The phone on the wall rang again. The waves of sound trapped in my ears from the shooting and the alarm almost kept me from hearing it, but as soon as I did I moved across the room, not caring that the last time the phone had rung it had been a prelude to the gunfire.
I picked up the receiver and put it to my ear but didn’t say anything. When the man on the other end of the line spoke, I could hardly hear him, but that
was probably due more to the echoing ringing in my ears than to a soft voice. Even so, I knew the speaker. He’d just left the same impression on my gym that he had on my face.
“Still alive,” he said. “Good. I shot high and wide, but with all those bullets, you never know.”
“When I find you—”
“Shut up, Lincoln. You’re not going to find me, and if you try, you die. I’ve got a nasty feeling that’s what will happen here, eventually, but you have no one but yourself to blame for that. You were given an opportunity to step back. An opportunity you should have taken but did not. Next time you won’t even have time to regret that.”
“You’ll be the one talking about regrets, you piece of shit. You shouldn’t have shot high and wide.”
“Damn, but you get your confidence back quickly.” His tone was light, carefree. “Jefferson’s son was due a nice chunk of cash before his unfortunate passing. Something in the neighborhood of five million dollars, probably. Could have been more, could have been less, but we’re going to be fair, in the interest of time, and ask for a mere three million. Tell the wife to get it ready to move, and we’ll be in touch to tell her where to move it and when to move it. Do that, and maybe nobody else dies.”
He continued before I had a chance to respond to that.
“Go ahead and call the cops, Lincoln. You disappointed me today, running to them so quickly. My opinion of you was clearly set too high. Go ahead and call them now. It’s not going to stop a thing.”
Then all I could hear was the hum of the dead line after he hung up, and the sirens of police on their way, and Amy screaming my name from outside.
I
called Targent myself. The CPD cops that showed up were clueless to the situation, and the more detail I got into with them, the more complicated it was all going to become. I wanted to call Karen, too, but the cops were in my face, asking questions, and I didn’t have a chance. Targent arrived maybe forty-five minutes after the first squad car got there. If my shot-up gym cast any doubt on my guilt for him, he didn’t show it. He just stalked around the place, growling and grunting and saying little while I gave him the scenario. His eyes took in Amy, who was standing in the corner of the gym answering questions from another officer, but he didn’t ask anything about her, not even to see if she could corroborate my version of the night.
“I’ve got video cameras that record everything in the weight room,” I said. “Have to have them, for insurance, since there’s no staff here during off-hours. If you need to verify my story, make sure I didn’t stand on the sidewalk and cut loose into my own building, go ahead.”

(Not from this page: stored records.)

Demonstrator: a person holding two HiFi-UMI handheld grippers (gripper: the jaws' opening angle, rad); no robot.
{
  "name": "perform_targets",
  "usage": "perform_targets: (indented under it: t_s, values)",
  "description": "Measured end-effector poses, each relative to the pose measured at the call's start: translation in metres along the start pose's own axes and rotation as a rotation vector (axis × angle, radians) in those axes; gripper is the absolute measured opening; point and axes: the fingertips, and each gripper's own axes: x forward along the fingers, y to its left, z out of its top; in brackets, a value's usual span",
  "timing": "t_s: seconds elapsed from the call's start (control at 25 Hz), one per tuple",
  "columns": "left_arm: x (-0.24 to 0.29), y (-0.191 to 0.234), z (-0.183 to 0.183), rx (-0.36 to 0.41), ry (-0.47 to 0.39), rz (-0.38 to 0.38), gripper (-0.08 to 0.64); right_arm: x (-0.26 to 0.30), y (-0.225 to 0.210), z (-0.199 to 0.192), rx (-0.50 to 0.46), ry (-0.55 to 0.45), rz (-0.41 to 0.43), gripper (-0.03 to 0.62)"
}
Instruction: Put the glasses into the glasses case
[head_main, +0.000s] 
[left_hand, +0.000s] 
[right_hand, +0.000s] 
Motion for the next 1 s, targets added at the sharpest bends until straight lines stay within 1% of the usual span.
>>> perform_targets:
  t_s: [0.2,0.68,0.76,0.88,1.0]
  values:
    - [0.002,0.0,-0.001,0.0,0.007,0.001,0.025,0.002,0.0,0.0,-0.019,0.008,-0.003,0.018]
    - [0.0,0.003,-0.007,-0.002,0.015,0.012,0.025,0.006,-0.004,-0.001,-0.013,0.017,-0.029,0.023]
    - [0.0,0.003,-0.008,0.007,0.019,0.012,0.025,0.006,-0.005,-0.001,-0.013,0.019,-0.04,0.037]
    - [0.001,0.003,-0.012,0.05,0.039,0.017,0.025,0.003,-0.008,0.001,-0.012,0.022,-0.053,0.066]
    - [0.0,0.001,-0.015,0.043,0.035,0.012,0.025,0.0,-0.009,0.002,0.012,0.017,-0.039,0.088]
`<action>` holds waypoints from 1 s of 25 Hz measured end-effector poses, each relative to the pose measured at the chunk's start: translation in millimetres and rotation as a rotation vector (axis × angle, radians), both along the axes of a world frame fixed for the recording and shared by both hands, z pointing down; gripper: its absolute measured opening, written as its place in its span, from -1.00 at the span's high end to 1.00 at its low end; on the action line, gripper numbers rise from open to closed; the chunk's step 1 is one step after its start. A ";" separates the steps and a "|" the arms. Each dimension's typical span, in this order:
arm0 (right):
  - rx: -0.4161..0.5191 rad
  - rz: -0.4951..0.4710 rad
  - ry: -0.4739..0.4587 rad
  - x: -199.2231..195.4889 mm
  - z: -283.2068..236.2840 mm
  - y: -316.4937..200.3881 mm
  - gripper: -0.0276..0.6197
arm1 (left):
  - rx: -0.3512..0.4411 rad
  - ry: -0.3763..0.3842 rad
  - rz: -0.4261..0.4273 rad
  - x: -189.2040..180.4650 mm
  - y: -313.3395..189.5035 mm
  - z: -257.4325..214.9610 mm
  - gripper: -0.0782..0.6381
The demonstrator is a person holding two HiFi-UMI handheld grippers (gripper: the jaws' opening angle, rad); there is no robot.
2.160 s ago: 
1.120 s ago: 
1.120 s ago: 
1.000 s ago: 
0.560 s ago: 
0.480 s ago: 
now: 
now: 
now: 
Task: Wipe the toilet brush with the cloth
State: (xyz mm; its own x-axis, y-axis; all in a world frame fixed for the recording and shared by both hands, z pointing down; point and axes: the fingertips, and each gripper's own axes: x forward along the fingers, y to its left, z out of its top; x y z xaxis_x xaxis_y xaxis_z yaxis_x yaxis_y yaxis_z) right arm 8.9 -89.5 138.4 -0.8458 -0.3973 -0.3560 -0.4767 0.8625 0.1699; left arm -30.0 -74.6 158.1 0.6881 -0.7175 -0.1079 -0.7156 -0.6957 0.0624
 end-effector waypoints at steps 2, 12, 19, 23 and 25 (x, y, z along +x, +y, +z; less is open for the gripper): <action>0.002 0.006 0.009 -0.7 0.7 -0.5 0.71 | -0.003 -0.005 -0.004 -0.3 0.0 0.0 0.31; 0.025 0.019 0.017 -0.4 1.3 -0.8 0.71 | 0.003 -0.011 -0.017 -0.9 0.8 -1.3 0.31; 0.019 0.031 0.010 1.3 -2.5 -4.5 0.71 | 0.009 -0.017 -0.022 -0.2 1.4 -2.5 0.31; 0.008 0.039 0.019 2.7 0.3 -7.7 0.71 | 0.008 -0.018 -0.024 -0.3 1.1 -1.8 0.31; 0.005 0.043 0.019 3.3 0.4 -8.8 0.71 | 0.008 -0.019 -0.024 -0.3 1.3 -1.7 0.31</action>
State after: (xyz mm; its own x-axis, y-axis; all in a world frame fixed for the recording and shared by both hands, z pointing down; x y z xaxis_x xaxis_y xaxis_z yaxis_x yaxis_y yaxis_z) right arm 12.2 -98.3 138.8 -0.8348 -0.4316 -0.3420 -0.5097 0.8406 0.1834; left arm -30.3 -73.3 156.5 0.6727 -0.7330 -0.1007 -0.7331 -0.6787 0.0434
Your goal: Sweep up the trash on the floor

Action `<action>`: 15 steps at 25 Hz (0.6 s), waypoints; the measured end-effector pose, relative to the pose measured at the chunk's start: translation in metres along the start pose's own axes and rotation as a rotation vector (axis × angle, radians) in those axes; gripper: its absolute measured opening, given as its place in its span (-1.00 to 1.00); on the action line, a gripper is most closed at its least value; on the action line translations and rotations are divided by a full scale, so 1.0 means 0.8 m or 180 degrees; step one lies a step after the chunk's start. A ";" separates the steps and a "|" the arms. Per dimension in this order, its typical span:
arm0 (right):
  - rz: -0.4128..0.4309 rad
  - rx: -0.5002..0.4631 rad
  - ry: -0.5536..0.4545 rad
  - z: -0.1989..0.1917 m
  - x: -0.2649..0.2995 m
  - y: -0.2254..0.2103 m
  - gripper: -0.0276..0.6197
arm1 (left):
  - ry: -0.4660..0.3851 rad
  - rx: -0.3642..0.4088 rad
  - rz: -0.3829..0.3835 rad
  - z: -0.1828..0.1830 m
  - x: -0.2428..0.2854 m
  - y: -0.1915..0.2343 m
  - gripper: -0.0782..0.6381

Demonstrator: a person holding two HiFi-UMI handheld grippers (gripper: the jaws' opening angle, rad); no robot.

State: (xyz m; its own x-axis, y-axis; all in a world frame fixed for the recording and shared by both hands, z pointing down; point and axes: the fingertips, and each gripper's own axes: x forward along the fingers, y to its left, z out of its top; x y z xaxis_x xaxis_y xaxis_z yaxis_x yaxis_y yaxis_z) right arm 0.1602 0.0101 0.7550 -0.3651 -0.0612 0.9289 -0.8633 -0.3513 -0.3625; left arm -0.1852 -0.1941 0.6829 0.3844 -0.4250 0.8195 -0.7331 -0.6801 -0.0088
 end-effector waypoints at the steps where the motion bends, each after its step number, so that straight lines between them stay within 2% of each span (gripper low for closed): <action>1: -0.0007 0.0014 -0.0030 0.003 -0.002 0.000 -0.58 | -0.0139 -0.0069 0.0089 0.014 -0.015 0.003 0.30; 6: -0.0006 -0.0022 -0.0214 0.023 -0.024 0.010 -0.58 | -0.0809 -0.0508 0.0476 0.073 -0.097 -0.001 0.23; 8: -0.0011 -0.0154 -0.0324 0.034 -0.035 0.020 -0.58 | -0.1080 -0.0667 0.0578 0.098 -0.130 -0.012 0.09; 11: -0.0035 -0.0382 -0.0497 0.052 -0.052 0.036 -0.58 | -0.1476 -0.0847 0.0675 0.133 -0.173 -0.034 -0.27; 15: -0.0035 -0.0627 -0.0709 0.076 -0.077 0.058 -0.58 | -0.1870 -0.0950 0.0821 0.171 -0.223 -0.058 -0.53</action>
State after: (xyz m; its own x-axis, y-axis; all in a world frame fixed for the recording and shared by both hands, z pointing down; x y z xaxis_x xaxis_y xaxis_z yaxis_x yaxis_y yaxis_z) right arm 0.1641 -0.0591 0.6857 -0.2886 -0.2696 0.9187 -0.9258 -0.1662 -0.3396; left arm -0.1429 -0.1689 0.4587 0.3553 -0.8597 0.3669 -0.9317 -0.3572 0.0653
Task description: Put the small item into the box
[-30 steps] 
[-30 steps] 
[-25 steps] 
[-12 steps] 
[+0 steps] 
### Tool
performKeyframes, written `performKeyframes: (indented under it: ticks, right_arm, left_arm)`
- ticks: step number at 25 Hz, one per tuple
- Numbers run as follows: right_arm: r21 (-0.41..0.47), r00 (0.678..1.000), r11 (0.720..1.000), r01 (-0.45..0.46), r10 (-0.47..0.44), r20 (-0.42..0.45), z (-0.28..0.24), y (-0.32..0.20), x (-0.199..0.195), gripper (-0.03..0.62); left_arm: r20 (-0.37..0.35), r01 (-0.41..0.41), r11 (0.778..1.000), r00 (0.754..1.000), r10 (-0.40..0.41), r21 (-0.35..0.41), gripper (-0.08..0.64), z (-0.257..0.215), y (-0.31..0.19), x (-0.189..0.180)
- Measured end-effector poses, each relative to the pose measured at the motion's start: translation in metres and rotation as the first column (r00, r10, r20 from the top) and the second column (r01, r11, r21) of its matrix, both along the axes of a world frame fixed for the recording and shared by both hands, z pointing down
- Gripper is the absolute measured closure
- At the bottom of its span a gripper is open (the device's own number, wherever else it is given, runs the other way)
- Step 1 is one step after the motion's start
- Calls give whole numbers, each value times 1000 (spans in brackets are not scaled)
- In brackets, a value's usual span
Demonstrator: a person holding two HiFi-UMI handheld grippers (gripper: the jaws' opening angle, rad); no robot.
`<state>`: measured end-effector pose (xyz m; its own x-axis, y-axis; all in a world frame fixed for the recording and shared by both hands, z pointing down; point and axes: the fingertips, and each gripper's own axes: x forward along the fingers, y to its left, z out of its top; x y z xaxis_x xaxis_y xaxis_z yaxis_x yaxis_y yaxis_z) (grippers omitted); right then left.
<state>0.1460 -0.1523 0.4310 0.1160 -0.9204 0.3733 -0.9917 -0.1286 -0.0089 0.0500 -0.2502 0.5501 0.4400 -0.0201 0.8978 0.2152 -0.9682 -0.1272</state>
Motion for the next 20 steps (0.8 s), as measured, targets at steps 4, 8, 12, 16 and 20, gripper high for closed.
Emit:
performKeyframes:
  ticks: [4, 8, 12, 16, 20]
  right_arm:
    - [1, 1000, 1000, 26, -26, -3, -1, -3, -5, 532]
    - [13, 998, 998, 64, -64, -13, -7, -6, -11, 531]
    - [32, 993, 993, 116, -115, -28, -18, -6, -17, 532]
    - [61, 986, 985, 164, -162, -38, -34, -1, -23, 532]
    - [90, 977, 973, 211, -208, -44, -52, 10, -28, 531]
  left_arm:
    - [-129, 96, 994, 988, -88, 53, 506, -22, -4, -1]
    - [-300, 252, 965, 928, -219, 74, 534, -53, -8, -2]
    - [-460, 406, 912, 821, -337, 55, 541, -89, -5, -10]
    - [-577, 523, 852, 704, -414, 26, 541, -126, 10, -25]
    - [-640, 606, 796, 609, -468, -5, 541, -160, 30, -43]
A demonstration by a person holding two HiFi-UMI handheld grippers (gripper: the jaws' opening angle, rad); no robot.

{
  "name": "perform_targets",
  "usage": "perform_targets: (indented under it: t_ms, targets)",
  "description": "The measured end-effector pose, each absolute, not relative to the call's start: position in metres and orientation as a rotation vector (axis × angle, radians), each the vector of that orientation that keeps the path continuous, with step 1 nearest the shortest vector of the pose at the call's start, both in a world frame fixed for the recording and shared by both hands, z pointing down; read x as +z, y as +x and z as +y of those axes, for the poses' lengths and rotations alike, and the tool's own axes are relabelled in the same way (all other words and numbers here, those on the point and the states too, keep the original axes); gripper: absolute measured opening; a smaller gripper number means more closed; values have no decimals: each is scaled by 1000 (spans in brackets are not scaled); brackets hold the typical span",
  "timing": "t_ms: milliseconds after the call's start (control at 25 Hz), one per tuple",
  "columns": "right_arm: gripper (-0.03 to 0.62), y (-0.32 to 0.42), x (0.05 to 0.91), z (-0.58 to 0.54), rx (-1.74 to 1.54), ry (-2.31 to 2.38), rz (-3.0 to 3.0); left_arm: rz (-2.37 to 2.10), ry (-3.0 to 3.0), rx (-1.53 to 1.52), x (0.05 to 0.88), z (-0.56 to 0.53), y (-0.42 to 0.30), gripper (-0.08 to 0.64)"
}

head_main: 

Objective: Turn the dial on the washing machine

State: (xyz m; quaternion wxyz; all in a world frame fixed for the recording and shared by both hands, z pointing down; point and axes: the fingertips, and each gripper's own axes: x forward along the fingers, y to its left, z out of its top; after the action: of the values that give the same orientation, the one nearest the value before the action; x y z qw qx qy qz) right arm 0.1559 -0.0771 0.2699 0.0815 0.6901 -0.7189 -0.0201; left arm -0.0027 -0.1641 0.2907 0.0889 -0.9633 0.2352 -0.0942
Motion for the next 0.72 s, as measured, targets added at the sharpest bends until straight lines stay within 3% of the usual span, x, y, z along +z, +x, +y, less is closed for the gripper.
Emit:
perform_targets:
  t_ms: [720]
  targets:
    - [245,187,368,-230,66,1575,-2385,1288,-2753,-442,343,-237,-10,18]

I went back to the office and got the current tape out of the videocassette machine that the cameras fed into and gave it to him. He took the tape without a word, spoke in hushed tones to the sergeant who was in control of the scene, and then told me he’d be talking to Karen to verify my story.
“The good news is, I wasn’t hurt,” I said.
“You know what’s curious?”
“What?”
“That this guy wants to go through you. I mean, I’ve worked some extortion cases before. You want to squeeze money from somebody, you usually just go right to squeezing them. But this guy, he calls Karen Jefferson to tell her he’s going to be calling
you
? Then he gives
you
the price tag he’s after?”
I stared at him and then turned back to my gym and swept an arm around it. “You see this place, Targent? You really think anyone would open up on his own business with a semiauto just to preserve a lie?”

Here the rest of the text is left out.